After the assassination, Hasina lived for years in exile in India, then made her way back to Bangladesh and took over the Awami League. But the country’s military rulers had her in and out of house detention all through the 1980s until, after a general election in 1996, she became prime minister for the first time.
What followed was a decadeslong power struggle between Hasina and former Prime Minister Khaleda Zia, the chief of the main opposition Bangladesh Nationalist Party, who’s now ailing and under house arrest.
The two women ran the country alternatively for years in a bitter rivalry that polarized Bangladesh politics.
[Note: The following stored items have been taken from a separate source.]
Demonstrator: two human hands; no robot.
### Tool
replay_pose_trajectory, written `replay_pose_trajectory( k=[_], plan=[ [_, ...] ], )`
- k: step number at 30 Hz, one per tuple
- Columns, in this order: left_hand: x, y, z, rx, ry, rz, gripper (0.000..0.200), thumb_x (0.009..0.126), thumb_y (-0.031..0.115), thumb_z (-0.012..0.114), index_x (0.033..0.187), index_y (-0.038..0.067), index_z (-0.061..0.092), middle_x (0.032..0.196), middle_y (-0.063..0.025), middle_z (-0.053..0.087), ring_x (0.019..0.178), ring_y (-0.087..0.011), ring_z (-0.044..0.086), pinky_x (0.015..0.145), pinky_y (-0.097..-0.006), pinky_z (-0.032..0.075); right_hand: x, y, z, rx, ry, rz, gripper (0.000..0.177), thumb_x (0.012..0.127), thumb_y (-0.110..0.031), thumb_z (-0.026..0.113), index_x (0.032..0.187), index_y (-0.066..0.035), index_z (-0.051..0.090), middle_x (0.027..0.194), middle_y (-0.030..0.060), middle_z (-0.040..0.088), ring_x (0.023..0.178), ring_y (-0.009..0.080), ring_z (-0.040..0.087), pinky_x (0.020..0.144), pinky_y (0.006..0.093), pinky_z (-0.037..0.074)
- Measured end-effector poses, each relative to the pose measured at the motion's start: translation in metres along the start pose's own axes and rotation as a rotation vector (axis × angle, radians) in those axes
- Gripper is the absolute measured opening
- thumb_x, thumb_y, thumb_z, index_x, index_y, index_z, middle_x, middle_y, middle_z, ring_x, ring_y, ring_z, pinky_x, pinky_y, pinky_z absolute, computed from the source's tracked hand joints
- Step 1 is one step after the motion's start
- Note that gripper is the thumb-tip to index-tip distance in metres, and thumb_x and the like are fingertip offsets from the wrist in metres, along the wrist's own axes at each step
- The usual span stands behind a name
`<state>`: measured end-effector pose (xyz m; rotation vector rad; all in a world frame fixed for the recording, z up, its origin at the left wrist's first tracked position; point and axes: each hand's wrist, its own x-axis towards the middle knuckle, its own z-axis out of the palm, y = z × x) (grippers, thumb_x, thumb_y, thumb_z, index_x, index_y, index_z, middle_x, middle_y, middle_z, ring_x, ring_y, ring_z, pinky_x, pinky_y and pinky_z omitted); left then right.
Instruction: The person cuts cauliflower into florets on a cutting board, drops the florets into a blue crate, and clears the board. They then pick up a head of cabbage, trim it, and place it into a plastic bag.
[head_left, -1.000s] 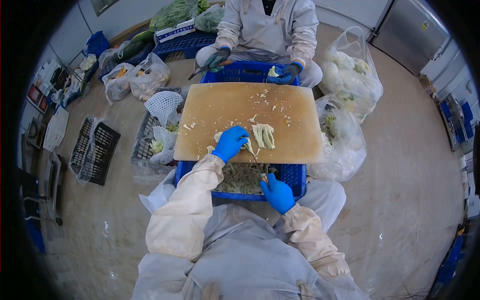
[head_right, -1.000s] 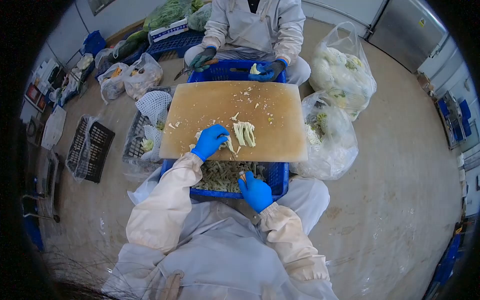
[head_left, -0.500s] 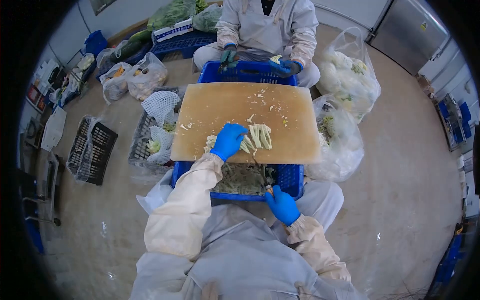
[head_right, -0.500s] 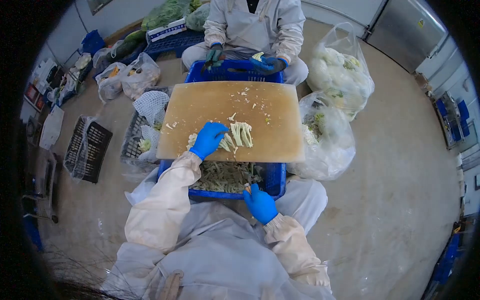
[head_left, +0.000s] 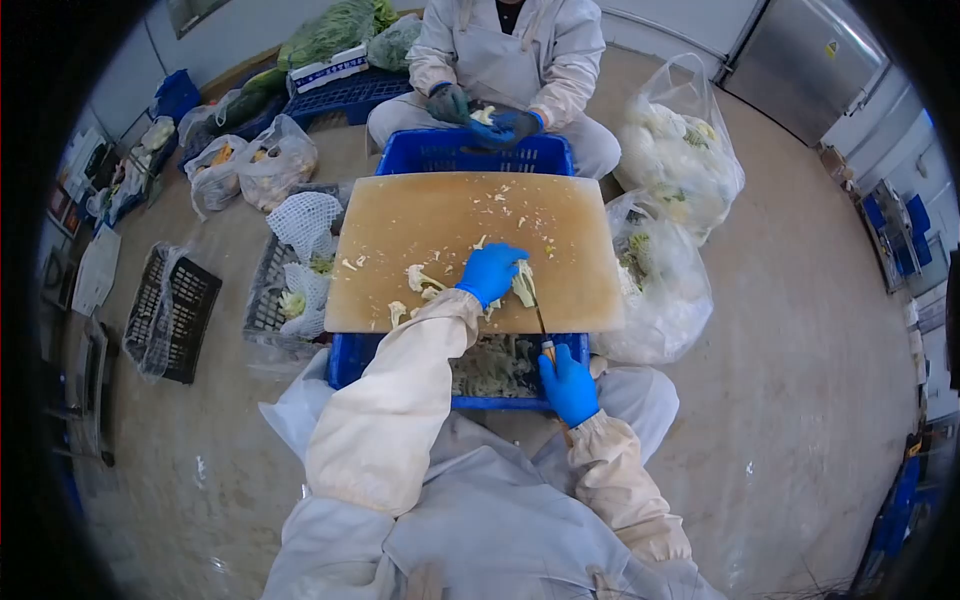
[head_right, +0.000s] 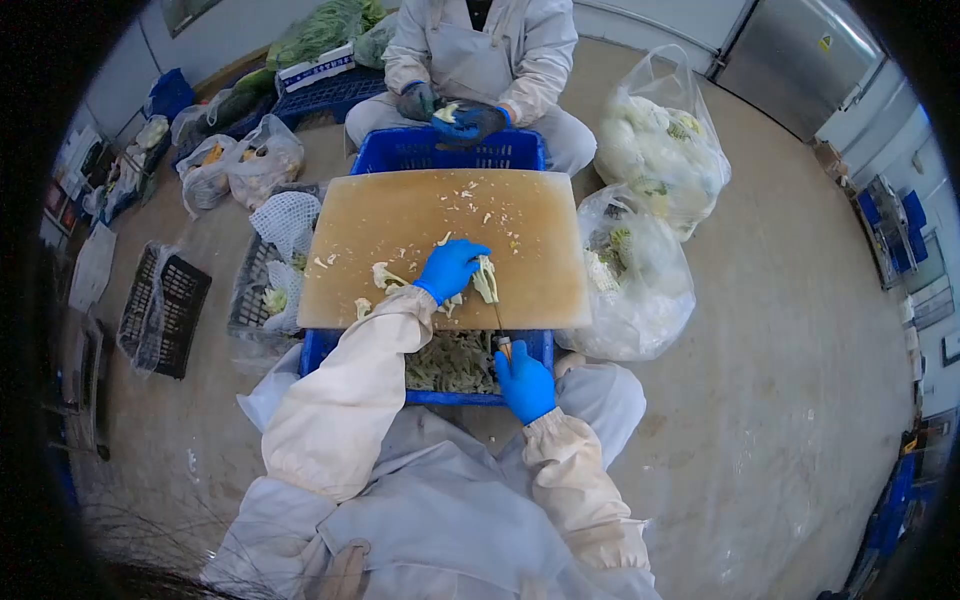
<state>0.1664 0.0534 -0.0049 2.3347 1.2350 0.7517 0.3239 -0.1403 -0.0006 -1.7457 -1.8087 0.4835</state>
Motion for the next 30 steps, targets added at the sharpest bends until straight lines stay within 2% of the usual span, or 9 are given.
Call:
replay_pose_trajectory(
  k=[4, 10, 20, 22, 30],
  plan=[
    [0.005, 0.001, 0.005, 0.003, 0.017, 0.016, 0.024, 0.077, 0.011, 0.060, 0.099, 0.015, 0.065, 0.090, -0.0097, 0.058, 0.089, -0.0296, 0.055, 0.079, -0.0395, 0.044, 0.001, 0.004, 0.001, -0.007, 0.013, -0.030, 0.026, 0.088, -0.028, 0.049, 0.088, -0.002, 0.043, 0.059, 0.0219, 0.056, 0.055, 0.0401, 0.056, 0.049, 0.0494, 0.042],
    [0.006, 0.003, 0.008, 0.020, 0.006, 0.024, 0.024, 0.076, 0.011, 0.059, 0.099, 0.016, 0.065, 0.087, -0.0094, 0.057, 0.086, -0.0295, 0.055, 0.076, -0.0397, 0.044, 0.002, 0.006, -0.002, -0.026, 0.012, -0.043, 0.025, 0.088, -0.028, 0.050, 0.087, -0.003, 0.043, 0.057, 0.0214, 0.055, 0.053, 0.0395, 0.056, 0.048, 0.0492, 0.042],
    [0.006, 0.002, 0.012, 0.022, 0.044, 0.054, 0.023, 0.074, 0.014, 0.060, 0.096, 0.020, 0.066, 0.086, -0.0084, 0.058, 0.085, -0.0288, 0.057, 0.072, -0.0410, 0.046, 0.003, 0.004, -0.003, -0.044, 0.004, -0.017, 0.026, 0.088, -0.029, 0.049, 0.085, -0.003, 0.043, 0.057, 0.0218, 0.055, 0.052, 0.0396, 0.056, 0.046, 0.0499, 0.042],
    [0.006, 0.004, 0.010, 0.014, 0.007, 0.034, 0.025, 0.076, 0.012, 0.059, 0.099, 0.016, 0.064, 0.087, -0.0090, 0.057, 0.085, -0.0291, 0.056, 0.075, -0.0397, 0.045, 0.003, 0.004, -0.003, -0.045, 0.004, -0.013, 0.026, 0.088, -0.029, 0.049, 0.085, -0.003, 0.043, 0.057, 0.0217, 0.055, 0.052, 0.0395, 0.056, 0.046, 0.0498, 0.042],
    [0.007, 0.004, 0.011, -0.002, 0.013, 0.060, 0.025, 0.076, 0.010, 0.059, 0.100, 0.015, 0.065, 0.090, -0.0094, 0.059, 0.086, -0.0293, 0.057, 0.076, -0.0398, 0.045, 0.002, 0.007, -0.006, -0.051, -0.005, 0.007, 0.026, 0.087, -0.029, 0.050, 0.087, -0.003, 0.044, 0.058, 0.0214, 0.056, 0.052, 0.0388, 0.056, 0.047, 0.0499, 0.043]
  ],
)
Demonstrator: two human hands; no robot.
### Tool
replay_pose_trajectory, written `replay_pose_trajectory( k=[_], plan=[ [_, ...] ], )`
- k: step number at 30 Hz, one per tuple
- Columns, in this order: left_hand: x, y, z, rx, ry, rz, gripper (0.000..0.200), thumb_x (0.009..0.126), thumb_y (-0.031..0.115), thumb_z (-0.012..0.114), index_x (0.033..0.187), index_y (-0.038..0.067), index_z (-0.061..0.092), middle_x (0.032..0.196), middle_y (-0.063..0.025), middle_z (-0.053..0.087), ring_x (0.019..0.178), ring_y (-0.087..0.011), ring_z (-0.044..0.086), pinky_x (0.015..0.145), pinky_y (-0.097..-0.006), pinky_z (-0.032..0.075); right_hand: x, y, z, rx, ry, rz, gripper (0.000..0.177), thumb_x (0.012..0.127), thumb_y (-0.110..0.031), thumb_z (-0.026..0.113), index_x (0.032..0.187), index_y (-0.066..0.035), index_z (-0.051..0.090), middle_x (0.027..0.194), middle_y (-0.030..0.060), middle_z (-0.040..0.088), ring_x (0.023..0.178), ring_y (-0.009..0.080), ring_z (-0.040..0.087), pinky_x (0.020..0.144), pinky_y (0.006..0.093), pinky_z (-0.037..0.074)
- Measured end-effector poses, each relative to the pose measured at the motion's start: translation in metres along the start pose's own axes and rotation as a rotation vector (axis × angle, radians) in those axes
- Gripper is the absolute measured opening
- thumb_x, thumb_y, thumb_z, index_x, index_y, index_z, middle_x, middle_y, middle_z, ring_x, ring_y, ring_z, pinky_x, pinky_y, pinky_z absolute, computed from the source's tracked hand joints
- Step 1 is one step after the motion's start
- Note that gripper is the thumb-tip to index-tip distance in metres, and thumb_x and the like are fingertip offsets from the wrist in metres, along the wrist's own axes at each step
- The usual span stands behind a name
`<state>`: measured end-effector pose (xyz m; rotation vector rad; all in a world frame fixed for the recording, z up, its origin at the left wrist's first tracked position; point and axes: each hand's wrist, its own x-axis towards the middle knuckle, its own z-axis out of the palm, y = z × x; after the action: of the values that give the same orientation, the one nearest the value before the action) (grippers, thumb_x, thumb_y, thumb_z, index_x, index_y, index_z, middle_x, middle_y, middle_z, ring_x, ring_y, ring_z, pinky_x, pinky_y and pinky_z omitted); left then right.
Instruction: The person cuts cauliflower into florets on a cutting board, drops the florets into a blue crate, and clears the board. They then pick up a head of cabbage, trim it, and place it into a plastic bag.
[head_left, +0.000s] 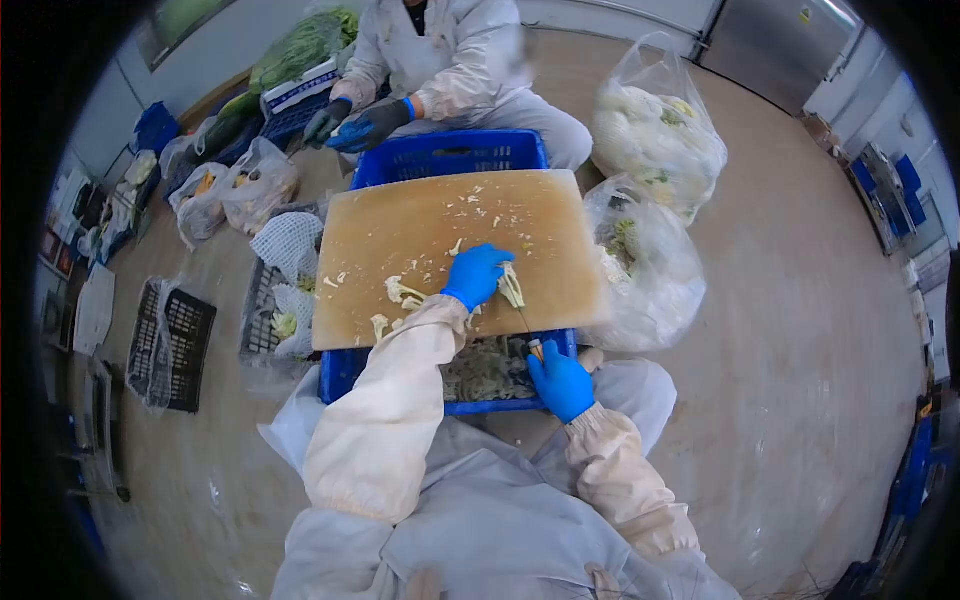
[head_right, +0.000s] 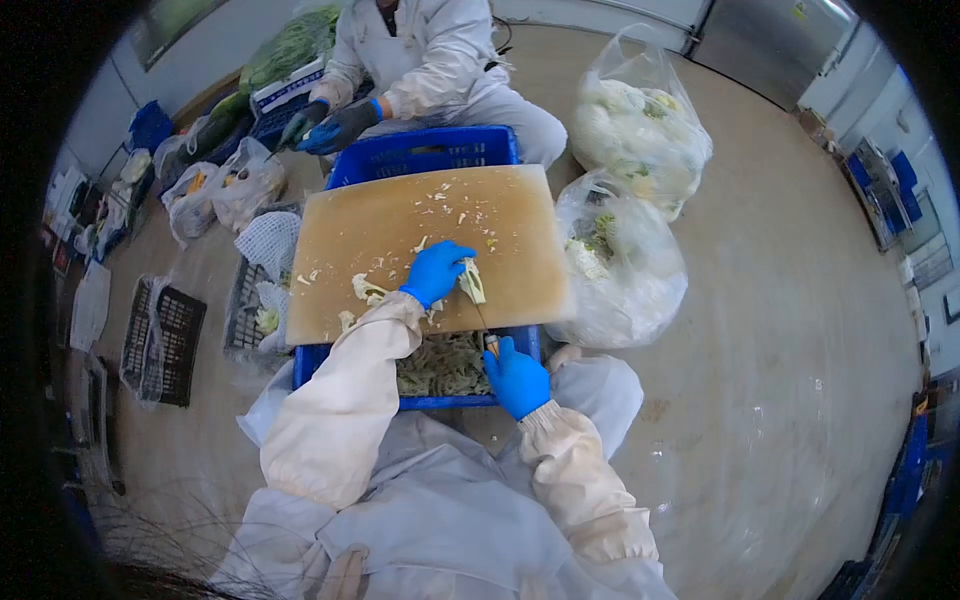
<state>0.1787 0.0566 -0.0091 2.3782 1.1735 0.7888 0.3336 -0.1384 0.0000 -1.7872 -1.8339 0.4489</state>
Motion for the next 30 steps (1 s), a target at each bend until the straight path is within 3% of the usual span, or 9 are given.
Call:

Hasina has often accused the BNP of courting hard-line extremists that her party, which calls itself moderate and secular, had worked to stamp out, while Zia’s BNP claims the Awami League is using oppressive tactics to stay in power.
The two traded blame as the recent protests turned violent. The BNP, which backed the student protesters, repeated calls for Hasina to step down while she accused them of stoking the violence.
She said the protests had been overtaken by the BNP and another opposition party that her government banned recently.
After Hasina lost the general election in 2001, she became the leader of the opposition. Political violence, unrest and military interventions marked the years until she was reelected.
Back in power, she fixed her sights on the economy and built infrastructure previously unseen in Bangladesh: a strong electricity grid that reaches far-flung villages and big-ticket projects such as highways, rail lines and ports. The country’s garment industry became one of the world’s most competitive.
The development gains sparked other advances. Girls were educated on par with boys, and an increasing swell of women joined the workforce. Those close to her described Hasina as hands-on and passionate about uplifting women and poor people.
On the international stage, Hasina cultivated ties with powerful countries including both India and China. But the United States and other Western nations expressed concerns over violations of human rights and press freedoms, straining relations. In January, after she won a fourth consecutive term, the U.S. and the United Kingdom said the polls were not credible, free and fair. Previous elections in 2018 and 2014 were also marred by allegations of vote rigging and a boycott by opposition parties.
Her critics for years accused her government of using harsh tools to muzzle dissent, shrink press freedoms and curtail civil society. Rights groups have also cited forced disappearances of critics, which her government denied.
Her government employed the same heavy-handed approach when these protests began, which inflamed tensions even more, analysts said.